The report names the manufacturing sector as the vertical with the most victim organizations (20%) affected by ransomware attacks, followed by business services (11%) and retail (9%). However, financial services organizations saw an increase of 50% in the total number of impacted businesses year over year. While these findings do not necessarily indicate that manufacturing experiences more attacks than other industries, attackers are clearly finding success in targeting this industry. Meanwhile, business services being the second highest in the list of ransomware victims underscores the potential for supply chain attacks.

Ransomware mitigation must be as multifaced as attacks

Today’s ransomware attacks are multifaceted, including numerous stages and tactics. Ransomware prevention and mitigation must therefore span several different approaches and products, according to Akamai. To mitigate the ransomware threat effectively, organizations should:

Adopt a multilayered approach to cybersecurity to address threats throughout the different stages of attack and across various threat environments.

Employ network mapping and segmentation to identify and isolate critical systems and limit network access to and from those systems. This limits the lateral movement of any malware should a breach occur.

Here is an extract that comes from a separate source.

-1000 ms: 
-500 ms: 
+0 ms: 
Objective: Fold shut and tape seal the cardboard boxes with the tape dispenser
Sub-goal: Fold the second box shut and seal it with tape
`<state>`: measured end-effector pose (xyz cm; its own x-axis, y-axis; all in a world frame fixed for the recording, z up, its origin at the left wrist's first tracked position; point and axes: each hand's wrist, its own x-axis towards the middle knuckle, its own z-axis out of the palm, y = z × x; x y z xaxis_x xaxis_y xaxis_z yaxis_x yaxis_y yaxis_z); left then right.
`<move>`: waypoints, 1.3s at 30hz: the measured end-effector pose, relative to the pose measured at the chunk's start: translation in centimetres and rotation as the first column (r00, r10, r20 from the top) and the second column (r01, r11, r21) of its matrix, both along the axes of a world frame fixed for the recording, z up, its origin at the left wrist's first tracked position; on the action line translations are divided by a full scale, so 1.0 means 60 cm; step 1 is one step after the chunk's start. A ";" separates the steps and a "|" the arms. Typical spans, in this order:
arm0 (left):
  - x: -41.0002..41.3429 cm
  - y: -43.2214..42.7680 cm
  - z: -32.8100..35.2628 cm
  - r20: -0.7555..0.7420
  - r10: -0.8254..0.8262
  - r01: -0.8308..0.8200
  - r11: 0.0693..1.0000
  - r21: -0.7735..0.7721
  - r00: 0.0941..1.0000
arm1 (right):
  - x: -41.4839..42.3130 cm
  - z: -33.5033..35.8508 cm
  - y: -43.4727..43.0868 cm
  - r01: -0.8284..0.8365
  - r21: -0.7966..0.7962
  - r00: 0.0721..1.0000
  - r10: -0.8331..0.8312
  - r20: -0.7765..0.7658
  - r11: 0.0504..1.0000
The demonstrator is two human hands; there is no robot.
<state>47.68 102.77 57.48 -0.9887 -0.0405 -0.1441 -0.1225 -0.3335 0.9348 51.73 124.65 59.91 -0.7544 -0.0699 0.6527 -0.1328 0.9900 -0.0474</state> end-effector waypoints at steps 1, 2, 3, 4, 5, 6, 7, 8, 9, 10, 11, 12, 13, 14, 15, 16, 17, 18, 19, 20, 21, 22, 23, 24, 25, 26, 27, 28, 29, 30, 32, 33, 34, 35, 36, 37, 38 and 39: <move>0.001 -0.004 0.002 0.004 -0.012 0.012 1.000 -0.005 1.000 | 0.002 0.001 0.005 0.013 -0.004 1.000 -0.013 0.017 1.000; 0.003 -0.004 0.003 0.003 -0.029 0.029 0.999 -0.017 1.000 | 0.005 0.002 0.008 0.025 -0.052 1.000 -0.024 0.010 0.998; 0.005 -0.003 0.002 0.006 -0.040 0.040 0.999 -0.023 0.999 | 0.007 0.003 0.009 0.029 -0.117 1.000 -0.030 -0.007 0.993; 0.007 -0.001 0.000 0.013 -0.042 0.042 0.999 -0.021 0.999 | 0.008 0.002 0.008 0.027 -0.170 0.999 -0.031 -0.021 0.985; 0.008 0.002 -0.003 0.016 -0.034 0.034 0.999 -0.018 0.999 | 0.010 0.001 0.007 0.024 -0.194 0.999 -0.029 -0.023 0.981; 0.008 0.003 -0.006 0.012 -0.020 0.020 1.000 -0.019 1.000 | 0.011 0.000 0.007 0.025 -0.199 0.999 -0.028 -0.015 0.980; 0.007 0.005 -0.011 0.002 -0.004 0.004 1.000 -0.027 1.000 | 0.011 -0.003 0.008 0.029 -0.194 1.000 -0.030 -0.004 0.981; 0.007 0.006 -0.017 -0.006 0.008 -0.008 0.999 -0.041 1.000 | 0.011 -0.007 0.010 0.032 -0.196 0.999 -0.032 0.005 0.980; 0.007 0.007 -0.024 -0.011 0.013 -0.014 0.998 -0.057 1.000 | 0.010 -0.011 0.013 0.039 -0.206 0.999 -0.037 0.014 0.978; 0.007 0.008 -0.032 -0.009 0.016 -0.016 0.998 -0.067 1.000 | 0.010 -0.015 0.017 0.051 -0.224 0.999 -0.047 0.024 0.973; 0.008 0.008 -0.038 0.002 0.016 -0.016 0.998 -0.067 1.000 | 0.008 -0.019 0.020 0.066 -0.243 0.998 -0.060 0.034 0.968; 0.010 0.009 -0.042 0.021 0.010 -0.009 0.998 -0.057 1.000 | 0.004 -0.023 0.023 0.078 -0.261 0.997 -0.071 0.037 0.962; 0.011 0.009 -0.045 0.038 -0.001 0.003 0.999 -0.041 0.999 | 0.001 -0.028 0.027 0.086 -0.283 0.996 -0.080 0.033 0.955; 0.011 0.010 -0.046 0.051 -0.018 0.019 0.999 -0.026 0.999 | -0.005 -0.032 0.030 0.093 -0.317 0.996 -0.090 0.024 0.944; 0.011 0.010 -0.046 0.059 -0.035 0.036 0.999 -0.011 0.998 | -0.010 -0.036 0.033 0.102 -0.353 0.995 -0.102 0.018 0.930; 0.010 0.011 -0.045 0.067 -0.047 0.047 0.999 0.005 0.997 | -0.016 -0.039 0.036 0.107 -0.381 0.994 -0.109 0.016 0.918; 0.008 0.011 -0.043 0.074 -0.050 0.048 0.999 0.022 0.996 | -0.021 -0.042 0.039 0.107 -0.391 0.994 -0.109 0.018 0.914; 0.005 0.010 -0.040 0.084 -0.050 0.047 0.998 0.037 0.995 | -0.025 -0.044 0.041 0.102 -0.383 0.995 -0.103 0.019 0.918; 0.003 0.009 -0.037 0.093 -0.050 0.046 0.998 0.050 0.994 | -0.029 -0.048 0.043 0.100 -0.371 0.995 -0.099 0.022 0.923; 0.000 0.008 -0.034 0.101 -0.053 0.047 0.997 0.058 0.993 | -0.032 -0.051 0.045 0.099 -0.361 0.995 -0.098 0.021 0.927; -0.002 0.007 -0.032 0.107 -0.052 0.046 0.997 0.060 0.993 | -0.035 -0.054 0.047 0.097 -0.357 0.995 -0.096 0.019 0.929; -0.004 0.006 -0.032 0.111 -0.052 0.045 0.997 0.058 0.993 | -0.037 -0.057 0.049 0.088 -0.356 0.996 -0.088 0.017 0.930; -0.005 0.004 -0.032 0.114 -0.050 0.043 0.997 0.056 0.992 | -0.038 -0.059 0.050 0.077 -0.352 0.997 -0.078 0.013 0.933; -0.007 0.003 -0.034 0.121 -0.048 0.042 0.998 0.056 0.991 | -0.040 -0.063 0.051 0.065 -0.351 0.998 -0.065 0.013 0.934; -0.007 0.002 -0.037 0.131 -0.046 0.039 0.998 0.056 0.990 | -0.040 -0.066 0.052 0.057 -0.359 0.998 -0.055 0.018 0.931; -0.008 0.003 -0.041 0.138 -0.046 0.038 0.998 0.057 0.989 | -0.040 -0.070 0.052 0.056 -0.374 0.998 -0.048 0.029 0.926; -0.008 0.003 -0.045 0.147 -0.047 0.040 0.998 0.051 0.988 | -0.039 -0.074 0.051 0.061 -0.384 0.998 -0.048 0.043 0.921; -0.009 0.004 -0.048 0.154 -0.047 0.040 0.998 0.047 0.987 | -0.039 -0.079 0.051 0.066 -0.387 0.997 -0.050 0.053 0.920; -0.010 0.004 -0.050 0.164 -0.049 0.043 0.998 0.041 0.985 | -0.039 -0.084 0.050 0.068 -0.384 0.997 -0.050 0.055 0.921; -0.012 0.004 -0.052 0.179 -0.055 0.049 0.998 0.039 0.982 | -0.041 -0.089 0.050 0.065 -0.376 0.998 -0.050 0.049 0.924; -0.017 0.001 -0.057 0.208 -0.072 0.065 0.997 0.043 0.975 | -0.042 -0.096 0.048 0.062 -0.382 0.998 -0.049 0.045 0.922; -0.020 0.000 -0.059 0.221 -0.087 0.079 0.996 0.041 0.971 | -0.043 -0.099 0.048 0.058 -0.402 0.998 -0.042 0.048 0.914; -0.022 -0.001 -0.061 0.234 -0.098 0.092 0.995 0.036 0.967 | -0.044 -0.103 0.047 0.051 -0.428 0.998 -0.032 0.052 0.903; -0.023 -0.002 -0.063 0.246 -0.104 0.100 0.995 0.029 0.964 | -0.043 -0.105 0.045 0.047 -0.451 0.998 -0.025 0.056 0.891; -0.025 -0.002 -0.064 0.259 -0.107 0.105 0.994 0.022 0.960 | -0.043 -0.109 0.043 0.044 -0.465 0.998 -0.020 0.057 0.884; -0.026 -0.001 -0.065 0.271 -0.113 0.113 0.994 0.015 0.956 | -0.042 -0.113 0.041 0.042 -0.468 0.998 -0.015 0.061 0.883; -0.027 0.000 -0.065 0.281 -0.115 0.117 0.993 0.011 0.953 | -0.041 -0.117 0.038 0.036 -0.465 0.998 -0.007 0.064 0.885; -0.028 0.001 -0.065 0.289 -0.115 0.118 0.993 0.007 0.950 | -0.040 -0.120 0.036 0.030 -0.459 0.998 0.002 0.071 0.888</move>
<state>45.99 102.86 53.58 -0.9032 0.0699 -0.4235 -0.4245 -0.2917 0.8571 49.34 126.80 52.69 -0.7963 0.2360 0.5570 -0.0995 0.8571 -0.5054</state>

Keep all software, firmware, and operating systems up to date with the latest security patches. This helps mitigate known vulnerabilities that ransomware may exploit.

Maintain regular offline backups of critical data and establish an effective disaster recovery plan. This ensures the ability to restore operations quickly and minimize the impact of a ransomware incident.

Develop and regularly test an incident response plan that outlines the steps to be taken in case of a ransomware attack. This plan should include clear communications channels, roles, and responsibilities, and a process for engaging law enforcement and cybersecurity experts.

Conduct regular cybersecurity awareness training to educate employees about phishing attacks, social engineering, and other common vectors used by ransomware threat actors. Employees should be encouraged to report suspicious activities promptly. This training should extend to policies and procedures for both working with vendors that are physically on site and interacting with company systems remotely. All vendors and suppliers should also be required to undergo this training before accessing sites or systems.